They are related to those evil, wicked demon shorters... yep, it's dem market makers and shorters wot stuffed the market.


----------



## Trembling Hand (9 September 2008)

wayneL said:


> They are related to those evil, wicked demon shorters... yep, it's dem market makers and shorters wot stuffed the market.




Remember the good old days when it was us the 'Bloody Daytraders'

Then the naked Shorts......

And now its the Options Boyz...

Wait to someone with a tad of brains figures out its actually the futures traders....... Oh no that is not right, they are responsible for manipulating the Oil market. Forgot, Sorry.


----------



## nioka (9 September 2008)

wayneL said:


> They are related to those evil, wicked demon shorters... yep, it's dem market makers and shorters wot stuffed the market.

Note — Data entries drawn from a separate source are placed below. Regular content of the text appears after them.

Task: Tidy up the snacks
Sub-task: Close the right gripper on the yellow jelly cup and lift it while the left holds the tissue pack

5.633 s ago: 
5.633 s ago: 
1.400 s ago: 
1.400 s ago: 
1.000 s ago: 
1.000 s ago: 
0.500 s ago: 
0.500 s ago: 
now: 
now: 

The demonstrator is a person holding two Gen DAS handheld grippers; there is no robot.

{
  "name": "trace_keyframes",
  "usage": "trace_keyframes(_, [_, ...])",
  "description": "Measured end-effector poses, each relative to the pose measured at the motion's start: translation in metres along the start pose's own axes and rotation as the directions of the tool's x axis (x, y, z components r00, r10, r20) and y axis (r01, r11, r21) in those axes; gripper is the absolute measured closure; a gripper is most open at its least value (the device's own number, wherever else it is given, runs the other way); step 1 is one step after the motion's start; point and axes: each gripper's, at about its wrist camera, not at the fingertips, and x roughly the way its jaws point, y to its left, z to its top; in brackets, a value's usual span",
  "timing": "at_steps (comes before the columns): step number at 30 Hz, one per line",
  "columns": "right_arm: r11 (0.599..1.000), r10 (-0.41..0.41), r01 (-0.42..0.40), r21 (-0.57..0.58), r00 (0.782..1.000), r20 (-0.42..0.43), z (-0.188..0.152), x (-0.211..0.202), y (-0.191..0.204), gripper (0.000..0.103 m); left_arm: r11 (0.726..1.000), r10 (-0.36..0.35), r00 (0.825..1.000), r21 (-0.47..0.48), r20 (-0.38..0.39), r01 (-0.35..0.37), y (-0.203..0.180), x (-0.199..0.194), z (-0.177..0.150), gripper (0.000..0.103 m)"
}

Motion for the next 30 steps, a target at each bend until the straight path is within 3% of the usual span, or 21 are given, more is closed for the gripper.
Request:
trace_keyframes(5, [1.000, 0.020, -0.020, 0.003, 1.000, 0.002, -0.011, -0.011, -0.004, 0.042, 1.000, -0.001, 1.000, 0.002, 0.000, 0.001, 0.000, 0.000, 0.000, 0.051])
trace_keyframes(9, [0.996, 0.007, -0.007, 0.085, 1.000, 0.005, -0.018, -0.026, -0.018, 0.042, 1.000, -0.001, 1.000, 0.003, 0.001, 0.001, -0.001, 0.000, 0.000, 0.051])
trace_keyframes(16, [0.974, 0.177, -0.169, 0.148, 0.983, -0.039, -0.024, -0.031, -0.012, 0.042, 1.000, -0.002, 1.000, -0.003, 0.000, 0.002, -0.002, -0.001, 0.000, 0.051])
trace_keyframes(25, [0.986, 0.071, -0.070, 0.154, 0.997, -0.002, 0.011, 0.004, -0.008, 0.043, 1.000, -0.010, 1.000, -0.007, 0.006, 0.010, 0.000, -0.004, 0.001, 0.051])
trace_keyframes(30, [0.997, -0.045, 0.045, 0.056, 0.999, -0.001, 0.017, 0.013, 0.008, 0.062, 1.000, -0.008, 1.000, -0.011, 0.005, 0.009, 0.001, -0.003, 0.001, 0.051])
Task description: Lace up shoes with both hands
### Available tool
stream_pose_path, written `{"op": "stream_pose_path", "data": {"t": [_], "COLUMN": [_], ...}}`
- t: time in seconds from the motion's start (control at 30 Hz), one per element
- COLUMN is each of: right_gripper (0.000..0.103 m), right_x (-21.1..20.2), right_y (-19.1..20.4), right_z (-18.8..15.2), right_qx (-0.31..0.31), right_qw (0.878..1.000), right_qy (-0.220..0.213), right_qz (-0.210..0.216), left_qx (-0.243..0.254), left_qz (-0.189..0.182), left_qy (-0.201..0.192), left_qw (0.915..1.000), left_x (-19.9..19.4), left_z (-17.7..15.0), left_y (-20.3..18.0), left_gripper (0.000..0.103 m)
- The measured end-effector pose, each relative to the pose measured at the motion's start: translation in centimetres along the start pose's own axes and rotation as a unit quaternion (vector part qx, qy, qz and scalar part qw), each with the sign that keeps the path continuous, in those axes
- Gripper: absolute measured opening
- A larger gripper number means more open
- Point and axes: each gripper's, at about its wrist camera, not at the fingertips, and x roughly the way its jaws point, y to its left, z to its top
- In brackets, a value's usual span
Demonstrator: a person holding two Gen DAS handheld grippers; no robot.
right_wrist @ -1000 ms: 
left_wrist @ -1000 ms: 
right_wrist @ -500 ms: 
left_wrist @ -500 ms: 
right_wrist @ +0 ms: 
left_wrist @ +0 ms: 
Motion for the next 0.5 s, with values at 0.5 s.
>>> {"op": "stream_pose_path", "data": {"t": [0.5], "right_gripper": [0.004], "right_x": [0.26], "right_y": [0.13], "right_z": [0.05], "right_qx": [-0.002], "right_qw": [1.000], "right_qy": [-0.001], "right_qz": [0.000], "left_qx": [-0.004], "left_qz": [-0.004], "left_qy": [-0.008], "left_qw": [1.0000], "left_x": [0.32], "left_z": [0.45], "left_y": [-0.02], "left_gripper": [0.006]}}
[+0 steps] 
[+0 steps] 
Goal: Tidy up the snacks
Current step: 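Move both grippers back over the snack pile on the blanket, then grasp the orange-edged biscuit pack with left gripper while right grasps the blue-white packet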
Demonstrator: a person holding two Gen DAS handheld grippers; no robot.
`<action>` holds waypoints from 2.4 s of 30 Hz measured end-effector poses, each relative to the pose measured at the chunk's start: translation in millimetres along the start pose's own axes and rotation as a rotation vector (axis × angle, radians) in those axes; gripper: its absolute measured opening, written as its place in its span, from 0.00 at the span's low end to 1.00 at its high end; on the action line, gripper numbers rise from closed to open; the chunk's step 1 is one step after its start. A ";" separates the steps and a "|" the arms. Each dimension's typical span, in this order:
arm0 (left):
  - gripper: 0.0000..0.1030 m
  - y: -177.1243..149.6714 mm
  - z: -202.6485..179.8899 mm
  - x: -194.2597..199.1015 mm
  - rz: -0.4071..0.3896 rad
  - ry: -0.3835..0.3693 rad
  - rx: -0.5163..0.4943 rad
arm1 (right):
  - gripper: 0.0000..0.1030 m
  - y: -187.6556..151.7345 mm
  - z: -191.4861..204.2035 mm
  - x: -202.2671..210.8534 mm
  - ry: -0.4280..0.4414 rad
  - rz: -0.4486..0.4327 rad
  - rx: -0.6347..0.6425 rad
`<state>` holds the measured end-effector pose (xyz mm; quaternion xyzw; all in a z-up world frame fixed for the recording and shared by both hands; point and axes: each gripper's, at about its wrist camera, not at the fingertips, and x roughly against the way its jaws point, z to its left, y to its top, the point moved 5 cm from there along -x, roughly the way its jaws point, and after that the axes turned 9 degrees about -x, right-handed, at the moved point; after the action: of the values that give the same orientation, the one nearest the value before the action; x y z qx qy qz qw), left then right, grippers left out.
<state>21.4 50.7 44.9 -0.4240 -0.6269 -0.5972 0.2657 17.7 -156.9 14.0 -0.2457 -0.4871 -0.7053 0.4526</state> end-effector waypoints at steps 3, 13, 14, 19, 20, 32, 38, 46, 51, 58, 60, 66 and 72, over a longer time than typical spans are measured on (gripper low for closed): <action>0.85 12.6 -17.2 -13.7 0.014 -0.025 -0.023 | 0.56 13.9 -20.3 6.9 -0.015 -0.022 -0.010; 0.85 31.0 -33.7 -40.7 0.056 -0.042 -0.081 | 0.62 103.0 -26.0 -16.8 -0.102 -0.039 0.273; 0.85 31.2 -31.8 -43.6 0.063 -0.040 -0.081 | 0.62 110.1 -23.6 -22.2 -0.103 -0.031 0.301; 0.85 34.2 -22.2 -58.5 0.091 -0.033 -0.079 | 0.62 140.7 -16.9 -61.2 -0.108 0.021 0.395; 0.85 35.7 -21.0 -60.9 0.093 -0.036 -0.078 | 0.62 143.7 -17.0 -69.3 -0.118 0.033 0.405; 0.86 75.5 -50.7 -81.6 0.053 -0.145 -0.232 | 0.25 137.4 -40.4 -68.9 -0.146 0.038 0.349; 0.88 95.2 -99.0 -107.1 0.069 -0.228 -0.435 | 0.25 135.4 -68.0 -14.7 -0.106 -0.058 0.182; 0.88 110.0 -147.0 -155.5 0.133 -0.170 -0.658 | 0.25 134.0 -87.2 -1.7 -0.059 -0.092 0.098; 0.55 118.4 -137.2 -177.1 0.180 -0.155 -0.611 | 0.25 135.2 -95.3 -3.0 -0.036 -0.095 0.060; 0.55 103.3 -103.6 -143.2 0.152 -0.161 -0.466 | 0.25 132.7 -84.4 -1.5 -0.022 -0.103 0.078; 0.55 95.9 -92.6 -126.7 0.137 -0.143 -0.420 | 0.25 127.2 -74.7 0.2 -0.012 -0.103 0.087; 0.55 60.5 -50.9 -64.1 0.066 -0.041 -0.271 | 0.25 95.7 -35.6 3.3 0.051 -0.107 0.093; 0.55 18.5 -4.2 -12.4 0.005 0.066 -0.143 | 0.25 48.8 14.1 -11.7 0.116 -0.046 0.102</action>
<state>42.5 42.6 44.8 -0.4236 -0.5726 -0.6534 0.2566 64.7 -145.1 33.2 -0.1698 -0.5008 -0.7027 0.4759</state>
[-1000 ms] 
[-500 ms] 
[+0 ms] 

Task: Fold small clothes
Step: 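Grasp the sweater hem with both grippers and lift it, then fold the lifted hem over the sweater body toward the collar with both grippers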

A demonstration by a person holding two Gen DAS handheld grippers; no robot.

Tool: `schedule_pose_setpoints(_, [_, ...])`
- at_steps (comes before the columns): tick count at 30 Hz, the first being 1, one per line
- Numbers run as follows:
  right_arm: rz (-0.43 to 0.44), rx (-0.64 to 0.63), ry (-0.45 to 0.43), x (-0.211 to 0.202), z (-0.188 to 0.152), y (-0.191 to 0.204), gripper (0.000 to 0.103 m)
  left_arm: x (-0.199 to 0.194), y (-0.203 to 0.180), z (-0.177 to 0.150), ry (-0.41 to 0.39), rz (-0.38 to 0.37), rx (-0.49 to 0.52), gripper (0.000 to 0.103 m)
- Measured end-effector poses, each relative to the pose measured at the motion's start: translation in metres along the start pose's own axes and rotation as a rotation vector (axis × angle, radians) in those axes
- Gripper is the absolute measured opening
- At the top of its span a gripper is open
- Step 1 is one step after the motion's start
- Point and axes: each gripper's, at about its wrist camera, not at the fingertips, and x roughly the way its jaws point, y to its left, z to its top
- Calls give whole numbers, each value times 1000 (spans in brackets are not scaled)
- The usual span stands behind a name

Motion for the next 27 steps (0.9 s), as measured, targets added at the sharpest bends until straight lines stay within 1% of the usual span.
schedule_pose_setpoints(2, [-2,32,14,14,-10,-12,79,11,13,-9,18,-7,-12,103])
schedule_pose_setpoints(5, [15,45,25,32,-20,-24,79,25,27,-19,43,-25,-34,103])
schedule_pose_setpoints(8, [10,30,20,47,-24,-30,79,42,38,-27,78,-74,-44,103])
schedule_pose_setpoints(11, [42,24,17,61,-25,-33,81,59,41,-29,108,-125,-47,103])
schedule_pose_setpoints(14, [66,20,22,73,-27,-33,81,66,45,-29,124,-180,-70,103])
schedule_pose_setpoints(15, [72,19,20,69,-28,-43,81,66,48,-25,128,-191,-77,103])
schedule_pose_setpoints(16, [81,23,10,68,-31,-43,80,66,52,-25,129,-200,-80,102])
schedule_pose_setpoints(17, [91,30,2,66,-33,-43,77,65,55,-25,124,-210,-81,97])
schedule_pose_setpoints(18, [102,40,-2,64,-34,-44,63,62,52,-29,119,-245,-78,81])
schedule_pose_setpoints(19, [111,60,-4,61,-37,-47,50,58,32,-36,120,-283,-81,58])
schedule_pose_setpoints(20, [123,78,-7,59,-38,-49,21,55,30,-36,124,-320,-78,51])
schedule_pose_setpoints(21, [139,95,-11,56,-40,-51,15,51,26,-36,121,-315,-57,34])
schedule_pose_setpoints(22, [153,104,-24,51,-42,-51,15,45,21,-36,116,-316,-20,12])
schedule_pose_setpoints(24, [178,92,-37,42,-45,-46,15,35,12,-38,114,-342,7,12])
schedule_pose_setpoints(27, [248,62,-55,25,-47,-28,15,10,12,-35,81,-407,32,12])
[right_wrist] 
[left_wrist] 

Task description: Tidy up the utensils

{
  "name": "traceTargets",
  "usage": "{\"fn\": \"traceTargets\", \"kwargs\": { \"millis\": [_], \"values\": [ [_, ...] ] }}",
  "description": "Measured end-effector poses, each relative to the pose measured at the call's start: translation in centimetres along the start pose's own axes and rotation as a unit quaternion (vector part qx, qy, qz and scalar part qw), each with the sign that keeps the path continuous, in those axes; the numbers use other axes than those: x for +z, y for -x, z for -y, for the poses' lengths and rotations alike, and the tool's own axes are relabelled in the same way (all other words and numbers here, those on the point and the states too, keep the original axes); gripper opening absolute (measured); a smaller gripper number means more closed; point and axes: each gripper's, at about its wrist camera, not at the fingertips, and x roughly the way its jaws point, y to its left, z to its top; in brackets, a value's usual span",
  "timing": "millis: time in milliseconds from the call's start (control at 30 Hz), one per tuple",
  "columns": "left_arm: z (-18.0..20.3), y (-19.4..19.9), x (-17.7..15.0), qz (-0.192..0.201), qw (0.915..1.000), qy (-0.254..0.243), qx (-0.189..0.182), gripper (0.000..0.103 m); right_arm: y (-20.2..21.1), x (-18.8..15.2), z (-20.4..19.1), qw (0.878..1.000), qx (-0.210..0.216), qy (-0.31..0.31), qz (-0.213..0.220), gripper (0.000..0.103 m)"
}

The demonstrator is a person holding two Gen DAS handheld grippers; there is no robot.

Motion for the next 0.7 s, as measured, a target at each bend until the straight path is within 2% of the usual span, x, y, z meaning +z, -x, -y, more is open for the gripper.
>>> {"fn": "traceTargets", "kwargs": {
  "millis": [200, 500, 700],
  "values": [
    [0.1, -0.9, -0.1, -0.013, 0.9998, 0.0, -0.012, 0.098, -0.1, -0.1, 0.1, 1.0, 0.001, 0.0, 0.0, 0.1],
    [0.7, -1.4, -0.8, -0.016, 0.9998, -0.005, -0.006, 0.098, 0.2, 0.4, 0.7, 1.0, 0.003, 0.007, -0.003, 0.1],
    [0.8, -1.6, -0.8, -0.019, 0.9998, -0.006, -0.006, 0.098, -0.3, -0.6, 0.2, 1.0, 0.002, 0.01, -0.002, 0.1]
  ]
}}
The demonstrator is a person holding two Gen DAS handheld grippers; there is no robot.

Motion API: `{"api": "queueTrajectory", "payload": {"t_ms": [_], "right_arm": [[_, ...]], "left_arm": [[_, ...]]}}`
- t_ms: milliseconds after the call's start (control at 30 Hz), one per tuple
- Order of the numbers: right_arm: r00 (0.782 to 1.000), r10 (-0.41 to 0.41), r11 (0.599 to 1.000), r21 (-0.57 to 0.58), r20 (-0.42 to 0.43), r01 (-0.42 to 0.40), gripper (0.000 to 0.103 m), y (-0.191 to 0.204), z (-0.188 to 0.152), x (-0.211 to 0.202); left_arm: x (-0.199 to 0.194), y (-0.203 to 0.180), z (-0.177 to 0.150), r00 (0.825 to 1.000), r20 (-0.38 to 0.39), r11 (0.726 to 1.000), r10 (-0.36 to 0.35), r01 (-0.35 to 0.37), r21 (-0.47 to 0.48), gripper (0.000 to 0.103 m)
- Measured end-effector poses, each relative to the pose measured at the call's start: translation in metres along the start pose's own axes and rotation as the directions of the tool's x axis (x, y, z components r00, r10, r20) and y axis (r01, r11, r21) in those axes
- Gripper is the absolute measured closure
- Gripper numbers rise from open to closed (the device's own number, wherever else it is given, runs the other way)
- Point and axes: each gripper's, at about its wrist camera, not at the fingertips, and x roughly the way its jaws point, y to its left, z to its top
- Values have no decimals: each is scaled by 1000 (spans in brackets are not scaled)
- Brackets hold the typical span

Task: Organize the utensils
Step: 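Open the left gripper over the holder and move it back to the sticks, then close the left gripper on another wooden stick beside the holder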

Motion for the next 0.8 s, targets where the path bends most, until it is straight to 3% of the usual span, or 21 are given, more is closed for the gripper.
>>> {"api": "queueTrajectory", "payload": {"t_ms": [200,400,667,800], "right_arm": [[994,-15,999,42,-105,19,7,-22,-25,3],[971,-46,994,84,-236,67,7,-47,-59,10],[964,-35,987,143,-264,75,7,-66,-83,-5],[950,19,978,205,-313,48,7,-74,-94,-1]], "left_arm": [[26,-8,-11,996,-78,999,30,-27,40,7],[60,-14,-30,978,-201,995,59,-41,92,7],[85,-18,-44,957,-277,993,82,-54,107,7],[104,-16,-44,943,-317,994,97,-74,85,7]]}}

 Who said the market was stuffed. The market is manipulated not stuffed.  Actually I should be the last to complain. Even with my melted brains I can still do better in this market than when things are booming. The volatility allows me to trade between stocks and the number of shares I hold in most of the companies that I invest in keeps increasing and the trading is not as exposed to tax. My trading allows me to hold a lot of stocks "free carried" and I only hold those that I consider long term possibilities.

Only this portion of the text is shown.